Don’t Put All Your Bricks in One Basket
Canadian real estate prices took off during the last two decades alongside ultra low interest rates. Many people sought to buy a second property in a real estate market that once seemed invincible. Lately, however, many regret that decision as prices have come back down to earth amid higher borrowing costs.
As a portfolio manager in Toronto, I frequently meet people who are considering using their surplus capital to buy a second property—usually as an investment. It seems safe, but it’s a much riskier bet than many believe.
Given how sharply real estate prices have declined and how much the carrying costs have risen, investing in publicly traded stocks is, in many cases, the better long-term choice.
Real Estate Prices have Fallen since the 2022 Rate Hikes Began
Since the Bank of Canada began its rate-hiking cycle, Toronto’s real estate market has corrected significantly.

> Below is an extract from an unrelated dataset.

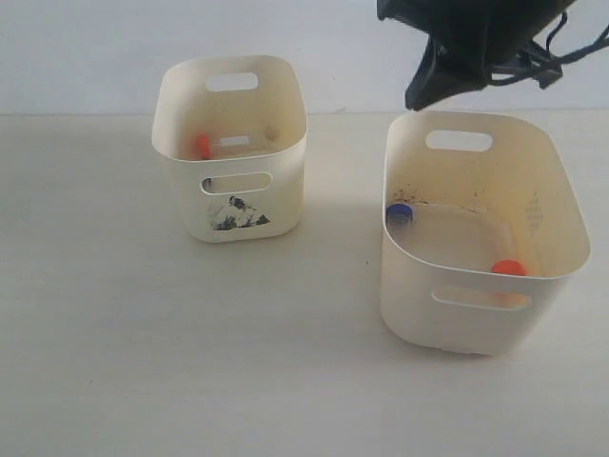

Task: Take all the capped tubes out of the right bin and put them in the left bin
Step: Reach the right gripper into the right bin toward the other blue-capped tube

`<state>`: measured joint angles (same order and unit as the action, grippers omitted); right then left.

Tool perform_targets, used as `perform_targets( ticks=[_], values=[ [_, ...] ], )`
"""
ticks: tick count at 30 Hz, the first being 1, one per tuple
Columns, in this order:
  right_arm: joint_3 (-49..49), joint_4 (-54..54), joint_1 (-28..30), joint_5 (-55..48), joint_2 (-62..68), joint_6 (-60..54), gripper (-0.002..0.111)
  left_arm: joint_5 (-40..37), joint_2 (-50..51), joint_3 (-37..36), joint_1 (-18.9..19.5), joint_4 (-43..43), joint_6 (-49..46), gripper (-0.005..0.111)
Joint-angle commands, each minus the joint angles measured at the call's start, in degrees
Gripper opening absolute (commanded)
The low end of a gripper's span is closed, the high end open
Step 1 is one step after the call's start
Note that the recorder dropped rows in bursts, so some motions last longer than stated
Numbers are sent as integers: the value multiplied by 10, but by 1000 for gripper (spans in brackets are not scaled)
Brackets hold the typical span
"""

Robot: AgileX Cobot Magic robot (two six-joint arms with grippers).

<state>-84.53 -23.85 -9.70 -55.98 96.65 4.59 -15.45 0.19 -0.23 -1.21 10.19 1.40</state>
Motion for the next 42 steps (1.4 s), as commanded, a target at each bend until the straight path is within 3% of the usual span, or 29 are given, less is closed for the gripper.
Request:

The MLS Home Price Index for Toronto peaked at around $1.365 million in March 2022 but has since fallen to $985,400 as of April 2025—a staggering 27.8% decline. Condos have dropped 7.3% year-over-year to about $593,000. Townhouses are down 5% year-over-year to $758,000. And as prices have fallen, costs have risen.
Costs, Costs, Costs
Property taxes in Toronto jumped 9.5% in 2024 and another 6.9% in 2025. That’s over 16% in two years, with more hikes likely. The 2025 residential rate is about 0.75% of your assessed value, still based on outdated 2016 figures. And that’s just one of many rising costs tied to property ownership.

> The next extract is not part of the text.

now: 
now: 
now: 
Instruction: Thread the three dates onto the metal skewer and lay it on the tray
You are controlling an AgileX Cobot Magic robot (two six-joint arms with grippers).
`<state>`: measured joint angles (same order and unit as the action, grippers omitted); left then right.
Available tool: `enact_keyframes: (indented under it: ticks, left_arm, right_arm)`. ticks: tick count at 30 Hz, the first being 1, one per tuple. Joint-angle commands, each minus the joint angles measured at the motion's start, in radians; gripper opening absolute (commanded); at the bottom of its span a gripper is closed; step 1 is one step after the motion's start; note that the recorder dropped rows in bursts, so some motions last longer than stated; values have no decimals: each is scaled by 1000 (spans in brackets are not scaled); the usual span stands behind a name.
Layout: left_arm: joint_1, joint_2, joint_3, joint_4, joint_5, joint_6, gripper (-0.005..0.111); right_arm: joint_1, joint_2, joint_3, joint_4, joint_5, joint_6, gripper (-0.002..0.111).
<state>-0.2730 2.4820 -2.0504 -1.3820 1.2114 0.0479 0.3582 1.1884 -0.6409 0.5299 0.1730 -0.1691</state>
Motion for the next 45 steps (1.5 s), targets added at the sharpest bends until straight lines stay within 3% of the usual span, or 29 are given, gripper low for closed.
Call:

With higher interest rates, mortgage payments on a second property can quickly overwhelm the rental income. Based on a report by CIBC and Urbanation from July 2024, 82% of investors in newly completed Toronto condos who have a mortgage were cash-flow negative in the first half of 2024. This is a substantial increase from previous years (77% in 2023, and 40% in 2020).
Add in maintenance expenses (usually 1–3% of property value per year), insurance, vacancy risks, the hassle of managing tenants or repairs, and suddenly the math doesn’t work as well as it once did.

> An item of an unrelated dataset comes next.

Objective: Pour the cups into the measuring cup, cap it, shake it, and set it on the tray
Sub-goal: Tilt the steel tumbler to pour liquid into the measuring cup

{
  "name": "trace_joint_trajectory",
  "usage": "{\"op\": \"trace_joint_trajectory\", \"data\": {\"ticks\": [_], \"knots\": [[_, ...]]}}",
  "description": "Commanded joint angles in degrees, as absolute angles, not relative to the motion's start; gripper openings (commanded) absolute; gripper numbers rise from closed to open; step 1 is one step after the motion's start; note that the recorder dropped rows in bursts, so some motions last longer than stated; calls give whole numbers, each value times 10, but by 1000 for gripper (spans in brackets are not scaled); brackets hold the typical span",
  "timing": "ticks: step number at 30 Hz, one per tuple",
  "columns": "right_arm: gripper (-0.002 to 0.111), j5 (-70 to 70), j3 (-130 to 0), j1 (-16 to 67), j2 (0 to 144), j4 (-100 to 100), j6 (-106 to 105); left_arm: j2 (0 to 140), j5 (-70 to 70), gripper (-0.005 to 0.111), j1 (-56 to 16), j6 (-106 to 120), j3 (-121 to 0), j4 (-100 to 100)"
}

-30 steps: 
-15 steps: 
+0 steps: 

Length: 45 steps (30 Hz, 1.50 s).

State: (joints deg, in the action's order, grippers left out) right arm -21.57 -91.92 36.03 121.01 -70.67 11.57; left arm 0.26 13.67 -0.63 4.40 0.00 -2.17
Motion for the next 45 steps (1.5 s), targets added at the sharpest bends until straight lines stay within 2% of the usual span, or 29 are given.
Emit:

Stocks have Climbed since the 2022 Rate Hikes Began
Even if you’re buying without a mortgage, your opportunity cost has become greater. Instead of grinding your teeth over those repairs, property taxes, and sagging prices, your capital could have been earning almost a 7% compounded return in a well-diversified investment portfolio.
By contrast, a diversified portfolio offers many advantages:
- Liquidity: You can rebalance or liquidate any time without waiting months for a buyer.
- Lower costs: No property taxes, no ongoing maintenance, and no insurance.
- Diversification: You can own companies from around the world, across sectors and asset classes.
Your primary residence is still an important asset, and in addition to the real estate securities we own today, we’ll likely add a couple of homebuilder stocks if rates start to fall much further below today’s levels. But for most people with additional capital, the better move right now is to build a diversified portfolio—not double down on an increasingly unpredictable housing market.